[[ Data for analysis open ]]

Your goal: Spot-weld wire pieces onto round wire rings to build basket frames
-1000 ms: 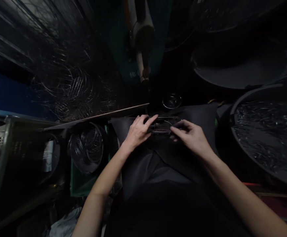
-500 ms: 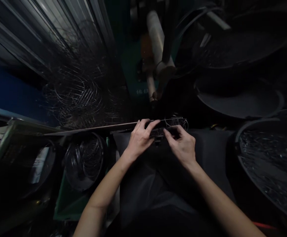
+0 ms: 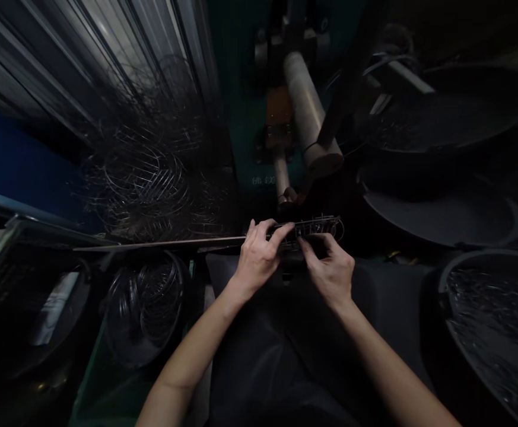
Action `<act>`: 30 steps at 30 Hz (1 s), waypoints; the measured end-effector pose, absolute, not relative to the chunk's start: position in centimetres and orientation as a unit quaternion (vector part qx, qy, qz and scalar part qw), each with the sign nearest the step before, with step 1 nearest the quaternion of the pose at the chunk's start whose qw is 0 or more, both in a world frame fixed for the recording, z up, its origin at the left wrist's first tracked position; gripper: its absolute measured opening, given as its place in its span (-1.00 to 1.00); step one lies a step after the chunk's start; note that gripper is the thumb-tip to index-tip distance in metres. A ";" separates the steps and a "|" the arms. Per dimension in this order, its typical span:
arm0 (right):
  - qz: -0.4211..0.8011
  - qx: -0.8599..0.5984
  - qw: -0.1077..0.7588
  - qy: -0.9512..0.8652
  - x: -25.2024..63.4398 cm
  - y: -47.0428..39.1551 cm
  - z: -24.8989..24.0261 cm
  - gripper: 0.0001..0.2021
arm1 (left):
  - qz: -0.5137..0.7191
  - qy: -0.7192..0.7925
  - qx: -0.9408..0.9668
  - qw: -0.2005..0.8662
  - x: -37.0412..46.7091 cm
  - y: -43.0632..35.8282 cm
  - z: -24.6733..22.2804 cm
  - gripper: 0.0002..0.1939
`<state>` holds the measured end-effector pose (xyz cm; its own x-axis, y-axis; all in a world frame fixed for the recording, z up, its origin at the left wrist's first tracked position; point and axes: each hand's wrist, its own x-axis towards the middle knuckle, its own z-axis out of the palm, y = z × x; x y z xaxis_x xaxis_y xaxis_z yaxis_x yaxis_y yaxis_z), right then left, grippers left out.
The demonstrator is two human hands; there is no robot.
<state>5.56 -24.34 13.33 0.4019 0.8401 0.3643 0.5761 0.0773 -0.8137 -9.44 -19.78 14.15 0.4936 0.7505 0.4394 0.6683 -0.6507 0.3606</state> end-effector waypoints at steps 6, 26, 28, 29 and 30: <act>0.092 -0.643 0.523 -0.552 6.0 -23.3 13.2 -0.78 | 0.304 0.409 0.858 0.061 -9.1 -19.0 13.9 -0.40; 0.089 -0.637 0.530 -0.553 6.7 -22.0 12.9 -0.75 | 0.328 0.389 0.859 0.056 -8.3 -17.1 13.8 -0.43; 0.089 -0.638 0.526 -0.555 6.7 -21.9 12.7 -0.74 | 0.323 0.390 0.860 0.062 -8.4 -17.1 13.6 -0.44; 0.088 -0.636 0.527 -0.557 6.7 -21.9 12.6 -0.74 | 0.321 0.391 0.860 0.065 -8.4 -17.1 13.6 -0.44; 0.087 -0.634 0.528 -0.558 6.7 -21.8 12.6 -0.74 | 0.319 0.392 0.860 0.067 -8.5 -17.1 13.6 -0.43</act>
<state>6.73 -21.83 12.59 0.3619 0.7999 0.4788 0.6162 0.1801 -0.7667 -8.46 -17.08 13.56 0.4897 0.7170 0.4961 0.6316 -0.6840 0.3650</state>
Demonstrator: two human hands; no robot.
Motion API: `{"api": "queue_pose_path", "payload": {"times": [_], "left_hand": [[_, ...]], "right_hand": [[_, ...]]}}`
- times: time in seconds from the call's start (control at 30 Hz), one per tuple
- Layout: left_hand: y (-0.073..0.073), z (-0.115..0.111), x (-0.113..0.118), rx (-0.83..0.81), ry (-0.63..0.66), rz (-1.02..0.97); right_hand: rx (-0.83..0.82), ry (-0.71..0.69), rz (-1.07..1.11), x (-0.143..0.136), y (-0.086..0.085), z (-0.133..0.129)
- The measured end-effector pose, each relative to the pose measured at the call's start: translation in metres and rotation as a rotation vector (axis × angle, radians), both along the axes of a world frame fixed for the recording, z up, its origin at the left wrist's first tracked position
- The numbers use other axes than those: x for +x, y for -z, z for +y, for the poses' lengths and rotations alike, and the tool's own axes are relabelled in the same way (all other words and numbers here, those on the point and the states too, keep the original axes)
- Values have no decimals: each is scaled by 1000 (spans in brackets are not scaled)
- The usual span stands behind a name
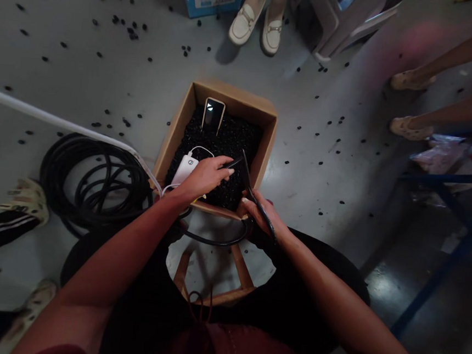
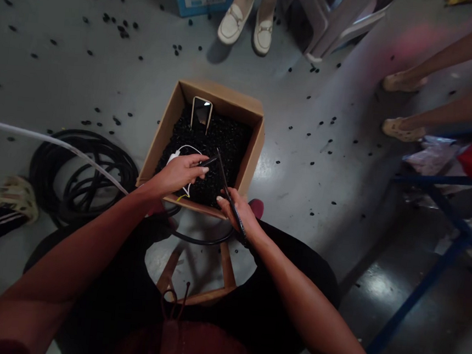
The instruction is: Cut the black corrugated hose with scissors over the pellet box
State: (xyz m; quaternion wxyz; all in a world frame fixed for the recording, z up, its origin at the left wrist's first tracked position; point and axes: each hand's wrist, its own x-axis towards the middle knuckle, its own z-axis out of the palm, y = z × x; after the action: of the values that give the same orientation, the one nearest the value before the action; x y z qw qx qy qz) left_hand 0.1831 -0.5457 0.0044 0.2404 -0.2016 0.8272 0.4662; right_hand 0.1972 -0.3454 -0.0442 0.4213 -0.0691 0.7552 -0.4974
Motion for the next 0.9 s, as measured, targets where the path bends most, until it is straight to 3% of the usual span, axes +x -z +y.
{"api": "queue_pose_path", "payload": {"times": [0.53, 0.9], "left_hand": [[0, 4, 3, -44, 155, -28], [0, 9, 4, 0, 237, -57]], "right_hand": [[-46, -42, 61, 1, -3, 0], [-80, -61, 53, 3, 5, 2]]}}
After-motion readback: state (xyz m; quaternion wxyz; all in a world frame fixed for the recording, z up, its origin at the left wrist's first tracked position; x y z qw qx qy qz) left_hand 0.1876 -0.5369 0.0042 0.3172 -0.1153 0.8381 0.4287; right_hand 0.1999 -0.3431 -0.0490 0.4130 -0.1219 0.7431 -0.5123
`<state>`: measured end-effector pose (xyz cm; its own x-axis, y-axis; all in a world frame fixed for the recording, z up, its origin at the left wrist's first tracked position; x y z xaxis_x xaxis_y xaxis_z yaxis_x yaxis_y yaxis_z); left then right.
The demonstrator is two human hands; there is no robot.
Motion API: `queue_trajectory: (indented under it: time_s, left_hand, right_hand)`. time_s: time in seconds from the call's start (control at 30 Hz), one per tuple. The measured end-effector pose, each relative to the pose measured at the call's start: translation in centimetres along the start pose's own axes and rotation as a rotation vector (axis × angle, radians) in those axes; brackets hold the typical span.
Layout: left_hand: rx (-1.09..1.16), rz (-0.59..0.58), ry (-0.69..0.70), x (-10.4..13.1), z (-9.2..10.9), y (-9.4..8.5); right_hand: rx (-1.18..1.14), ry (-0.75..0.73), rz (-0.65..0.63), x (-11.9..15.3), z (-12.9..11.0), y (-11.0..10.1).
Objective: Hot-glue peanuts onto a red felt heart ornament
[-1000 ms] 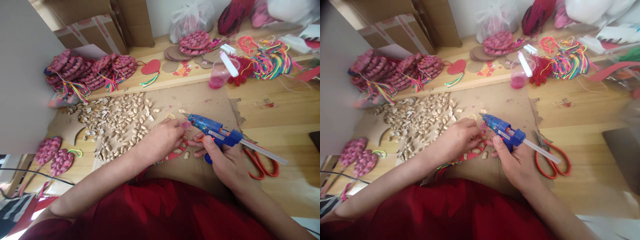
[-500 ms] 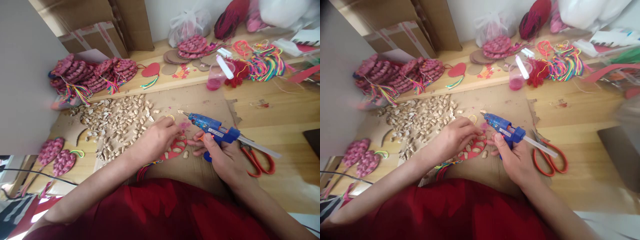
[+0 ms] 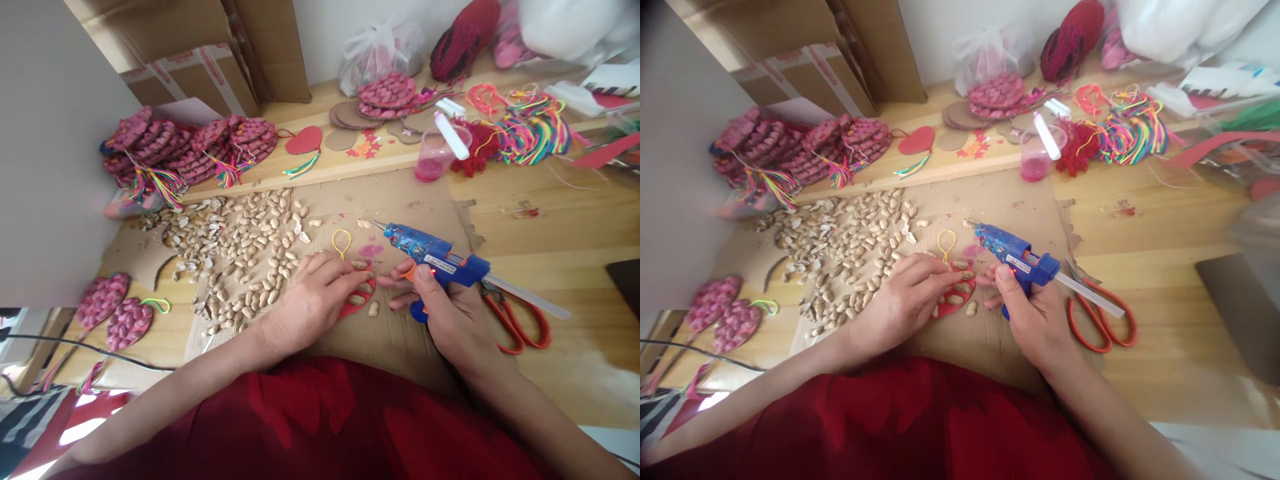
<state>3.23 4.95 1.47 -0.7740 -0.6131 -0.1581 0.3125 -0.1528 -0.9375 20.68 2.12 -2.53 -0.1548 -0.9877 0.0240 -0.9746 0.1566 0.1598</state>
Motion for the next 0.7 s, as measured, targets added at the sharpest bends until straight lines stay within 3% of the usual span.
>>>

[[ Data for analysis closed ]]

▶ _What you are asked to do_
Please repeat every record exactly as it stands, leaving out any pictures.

▶ _Problem solution_
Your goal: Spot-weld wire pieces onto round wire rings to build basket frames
-1000 ms: 
-500 ms: 
+0 ms: 
Action `<act>`: 30 steps at 30 Hz (1 s), waypoints; the measured end-effector pose, absolute, not relative to the chunk's start: position in centimetres and orientation as a unit quaternion (vector part qx, qy, qz and scalar part qw), each with the sign nearest the step before, with step 1 nearest the quaternion of the pose at the chunk's start whose qw is 0 or more, both in a world frame fixed for the recording, z up, its origin at the left wrist's first tracked position; gripper: its absolute measured opening, given as its place in its span (-1.00 to 1.00); step one lies a step after the chunk's start; note that gripper is the thumb-tip to index-tip distance in metres. A ";" separates the steps and a "|" the arms. Per dimension in this order, its typical span:
arm0 (right):
  - qz: -0.4211..0.8011
  - qx: -0.8599..0.5984
  - qw: -0.1077..0.7588
  - qy: -0.9512..0.8652
  - x: -25.2024..63.4398 cm
  - y: -47.0428..39.1551 cm
  - z: -24.8989..24.0261 cm
  - gripper: 0.0001..0.2021
arm1 (left):
  - qz: -0.5137..0.7191
  - qy: -0.7192..0.7925
  - qx: -0.9408..0.9668
  - qw: -0.2005..0.8662
  - x: -37.0412..46.7091 cm
  - y: -43.0632..35.8282 cm
  - z: -24.6733..22.2804 cm
  - gripper: 0.0002..0.1939
`<state>` holds the measured end-effector pose (xyz cm; its own x-axis, y-axis; all in a world frame fixed for the recording, z up, its origin at the left wrist's first tracked position; point and axes: each hand's wrist, its own x-axis towards the middle knuckle, its own z-axis out of the palm, y = z × x; x y z xaxis_x xaxis_y xaxis_z yaxis_x yaxis_y yaxis_z), right then left, grippers left out.
The demonstrator is two human hands; there is no robot.
<state>5.56 -24.34 13.33 0.4019 0.8401 0.3643 0.5761 0.0773 -0.8137 -9.44 -19.78 14.15 0.4936 0.7505 0.4394 0.6683 -0.6507 0.3606</state> end-effector waypoints at steps 6, 26, 28, 29 and 30: <act>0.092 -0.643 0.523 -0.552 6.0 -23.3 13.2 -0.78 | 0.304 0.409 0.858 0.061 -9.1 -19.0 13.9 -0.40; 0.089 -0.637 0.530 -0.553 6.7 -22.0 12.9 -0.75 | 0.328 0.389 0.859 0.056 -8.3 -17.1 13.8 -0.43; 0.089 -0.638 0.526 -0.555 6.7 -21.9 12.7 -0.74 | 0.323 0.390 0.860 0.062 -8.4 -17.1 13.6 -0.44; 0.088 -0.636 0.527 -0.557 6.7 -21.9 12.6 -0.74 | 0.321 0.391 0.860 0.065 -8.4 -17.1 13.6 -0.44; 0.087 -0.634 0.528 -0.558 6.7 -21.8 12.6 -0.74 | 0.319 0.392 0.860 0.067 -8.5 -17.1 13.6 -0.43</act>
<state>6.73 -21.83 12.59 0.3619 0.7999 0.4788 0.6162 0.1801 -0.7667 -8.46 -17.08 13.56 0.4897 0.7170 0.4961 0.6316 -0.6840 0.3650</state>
Demonstrator: two human hands; no robot.
Motion API: `{"api": "queue_pose_path", "payload": {"times": [_], "left_hand": [[_, ...]], "right_hand": [[_, ...]]}}`
- times: time in seconds from the call's start (control at 30 Hz), one per tuple
- Layout: left_hand: y (-0.073..0.073), z (-0.115..0.111), x (-0.113..0.118), rx (-0.83..0.81), ry (-0.63..0.66), rz (-1.02..0.97); right_hand: rx (-0.83..0.82), ry (-0.71..0.69), rz (-1.07..1.11), x (-0.143..0.136), y (-0.086..0.085), z (-0.133..0.129)
- The measured end-effector pose, each relative to the pose measured at the call's start: translation in metres and rotation as a rotation vector (axis × angle, radians), both along the axes of a world frame fixed for the recording, z up, its origin at the left wrist's first tracked position
- The numbers use other axes than those: x for +x, y for -z, z for +y, for the poses' lengths and rotations alike, and the tool's own axes are relabelled in the same way (all other words and numbers here, those on the point and the states too, keep the original axes)
- Values have no decimals: each is scaled by 1000 (spans in brackets are not scaled)
- The usual span stands behind a name
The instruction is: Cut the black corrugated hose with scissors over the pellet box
State: (xyz m; quaternion wxyz; all in a world frame fixed for the recording, z up, its origin at the left wrist's first tracked position; point and axes: each hand's wrist, its own x-axis towards the middle knuckle, its own z-axis out of the palm, y = z × x; after the action: of the values that give the same orientation, the one nearest the value before the action; x y z qw qx qy qz) left_hand 0.1831 -0.5457 0.0044 0.2404 -0.2016 0.8272 0.4662; right_hand 0.1972 -0.3454 -0.0442 0.4213 -0.0691 0.7552 -0.4974
Motion for the next 0.9 s, as measured, targets where the path bends most, until it is straight to 3% of the usual span, axes +x -z +y.
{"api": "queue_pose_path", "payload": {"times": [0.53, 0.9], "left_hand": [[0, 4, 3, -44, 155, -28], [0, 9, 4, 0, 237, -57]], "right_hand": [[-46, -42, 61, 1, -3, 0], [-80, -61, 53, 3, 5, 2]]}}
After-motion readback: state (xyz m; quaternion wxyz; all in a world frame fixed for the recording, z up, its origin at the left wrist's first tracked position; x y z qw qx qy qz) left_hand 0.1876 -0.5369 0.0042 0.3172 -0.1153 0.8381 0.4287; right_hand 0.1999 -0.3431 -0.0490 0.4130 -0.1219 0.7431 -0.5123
`<state>`: measured end-effector pose (xyz cm; its own x-axis, y-axis; all in a world frame fixed for the recording, z up, its origin at the left wrist's first tracked position; x y z xaxis_x xaxis_y xaxis_z yaxis_x yaxis_y yaxis_z); left then right.
The demonstrator is two human hands; there is no robot.
Motion API: `queue_trajectory: (indented under it: time_s, left_hand, right_hand)`. time_s: time in seconds from the call's start (control at 30 Hz), one per tuple. The measured end-effector pose, each relative to the pose measured at the call's start: translation in centimetres along the start pose's own axes and rotation as a rotation vector (axis × angle, radians) in those axes; brackets hold the typical span.
Layout: left_hand: rx (-1.09..1.16), rz (-0.59..0.58), ry (-0.69..0.70), x (-10.4..13.1), z (-9.2..10.9), y (-9.4..8.5); right_hand: rx (-1.18..1.14), ry (-0.75..0.73), rz (-0.65..0.63), x (-11.9..15.3), z (-12.9..11.0), y (-11.0..10.1).
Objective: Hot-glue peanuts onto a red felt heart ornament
[-1000 ms] 
[-500 ms] 
[+0 ms] 
<state>3.23 4.95 1.47 -0.7740 -0.6131 -0.1581 0.3125 -0.1528 -0.9375 20.68 2.12 -2.53 -0.1548 -0.9877 0.0240 -0.9746 0.1566 0.1598</state>
Motion for the next 0.7 s, as measured, targets added at the sharpest bends until straight lines stay within 3% of the usual span.
>>>

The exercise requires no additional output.